Entstanden ist die Wandbrunnenanlage vor mehr als 100 Jahren im Zuge des Baus der Gartenstadt Quasnitz, heute ein Teil des Ortsteils Lützschena. Die von Bruno Peglau gegründete Gartenstadt GmbH ließ hier zwischen 1909 und 1911 ca. 135 Häuser bauen, wobei viel Wert auf architektonische Vielfalt gelegt wurde. Das Problem des zwischen Am Kalten Born und Paulinengrund vorhandenen Höhenunterschieds glich man durch zwei Treppen mit je 12 Stufen neben dem eigentlichen Brunnen aus – ein gutes Beispiel baubezogener Kunst. Wer die Entwürfe für die Anlage lieferte oder die Plastik schuf ist leider nicht bekannt.

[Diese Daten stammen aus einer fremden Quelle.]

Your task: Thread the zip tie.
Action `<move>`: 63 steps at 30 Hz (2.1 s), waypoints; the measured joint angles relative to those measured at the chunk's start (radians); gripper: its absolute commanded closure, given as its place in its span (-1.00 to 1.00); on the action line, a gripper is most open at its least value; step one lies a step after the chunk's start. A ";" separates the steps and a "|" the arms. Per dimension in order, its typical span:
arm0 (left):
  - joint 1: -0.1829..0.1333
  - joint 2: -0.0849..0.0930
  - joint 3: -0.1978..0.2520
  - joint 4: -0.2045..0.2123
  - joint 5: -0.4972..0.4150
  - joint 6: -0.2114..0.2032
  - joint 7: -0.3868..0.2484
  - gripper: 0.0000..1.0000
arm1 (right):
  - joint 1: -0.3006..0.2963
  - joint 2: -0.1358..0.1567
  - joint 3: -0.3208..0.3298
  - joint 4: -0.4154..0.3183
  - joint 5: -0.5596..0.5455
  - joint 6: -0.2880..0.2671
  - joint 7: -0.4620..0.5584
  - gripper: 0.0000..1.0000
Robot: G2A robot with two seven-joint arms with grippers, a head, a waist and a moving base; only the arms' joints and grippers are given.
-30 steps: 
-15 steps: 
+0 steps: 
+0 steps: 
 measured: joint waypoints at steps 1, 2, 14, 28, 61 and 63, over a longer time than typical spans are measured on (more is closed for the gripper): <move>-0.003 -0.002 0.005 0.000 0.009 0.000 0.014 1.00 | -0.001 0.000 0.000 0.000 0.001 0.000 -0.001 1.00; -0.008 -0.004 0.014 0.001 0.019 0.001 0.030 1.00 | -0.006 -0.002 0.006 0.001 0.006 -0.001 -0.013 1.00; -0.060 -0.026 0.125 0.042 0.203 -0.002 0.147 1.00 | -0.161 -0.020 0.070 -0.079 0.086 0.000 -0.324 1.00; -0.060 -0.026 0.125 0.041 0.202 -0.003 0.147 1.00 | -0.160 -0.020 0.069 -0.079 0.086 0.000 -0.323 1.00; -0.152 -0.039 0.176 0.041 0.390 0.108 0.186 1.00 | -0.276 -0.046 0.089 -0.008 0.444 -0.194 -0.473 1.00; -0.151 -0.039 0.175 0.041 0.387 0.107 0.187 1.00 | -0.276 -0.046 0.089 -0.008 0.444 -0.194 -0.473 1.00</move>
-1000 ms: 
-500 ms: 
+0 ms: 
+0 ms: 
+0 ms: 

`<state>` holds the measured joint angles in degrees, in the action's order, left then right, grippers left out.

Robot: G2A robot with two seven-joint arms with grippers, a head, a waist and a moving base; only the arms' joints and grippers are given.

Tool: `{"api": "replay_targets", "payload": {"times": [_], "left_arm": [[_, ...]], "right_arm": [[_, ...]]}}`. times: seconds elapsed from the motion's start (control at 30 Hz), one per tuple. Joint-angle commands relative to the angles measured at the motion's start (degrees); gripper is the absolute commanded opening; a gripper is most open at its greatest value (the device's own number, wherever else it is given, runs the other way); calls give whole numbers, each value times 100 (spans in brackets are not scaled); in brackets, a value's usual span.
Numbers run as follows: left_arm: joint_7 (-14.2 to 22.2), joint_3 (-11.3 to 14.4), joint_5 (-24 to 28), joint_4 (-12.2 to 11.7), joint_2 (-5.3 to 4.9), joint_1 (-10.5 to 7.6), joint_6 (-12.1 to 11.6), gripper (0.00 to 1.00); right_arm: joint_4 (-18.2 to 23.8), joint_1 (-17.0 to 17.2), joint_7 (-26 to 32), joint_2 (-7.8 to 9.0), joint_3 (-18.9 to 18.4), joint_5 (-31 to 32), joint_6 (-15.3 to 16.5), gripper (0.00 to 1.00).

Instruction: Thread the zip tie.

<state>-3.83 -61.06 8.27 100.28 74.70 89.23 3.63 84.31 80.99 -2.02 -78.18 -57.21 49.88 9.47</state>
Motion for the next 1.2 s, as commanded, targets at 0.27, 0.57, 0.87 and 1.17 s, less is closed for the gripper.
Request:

In der Mitte des Wandbrunnens sieht man einen jungen Satyr, erkennbar an den behaarten Beinen, und anstelle von Füßen hat er Hufe wie bei einem Bock. In der griechischen Mythologie waren die Satyrn Gefolgsleute des Dyonysos, des Gottes des Weins und der Fröhlichkeit. Außerdem galten sie als Erfinder des Weines. Ganz in sich versunken und offenbar ohne Sorgen spielt der Junge auf einer Panflöte, dem Lieblingsinstrument der griechischen Hirten in der Antike. Auf die Verbindung zum Wein deuten auch die Ornamente zu beiden Seiten hin, stellen sie doch neben Früchten auch Weintrauben dar. Es handelt sich um Verzierungen, die in der Epoche des Jugendstils vielfach verwendet wurden, was auch an anderen Stellen in der Gartenstadt noch sichtbar ist.


Es bleibt zu wünschen, dass es bei der Restaurierung gut gelingt, den Brunnen in seiner ursprünglichen Schönheit wieder herzustellen. Ein „Brunnenfest“ anlässlich der Inbetriebnahme im Herbst 2015 wird es jedoch nicht geben, denn noch nicht ist klar, wann das Verkehrs- und Tiefbauamt die beiden Treppen saniert. Außerdem ist der Aufwand zur Gestaltung des Festes so groß, dass er nicht kurzfristig bewältigt werden kann. Für 2016 aber, so ist das Ziel, soll das Fest steigen.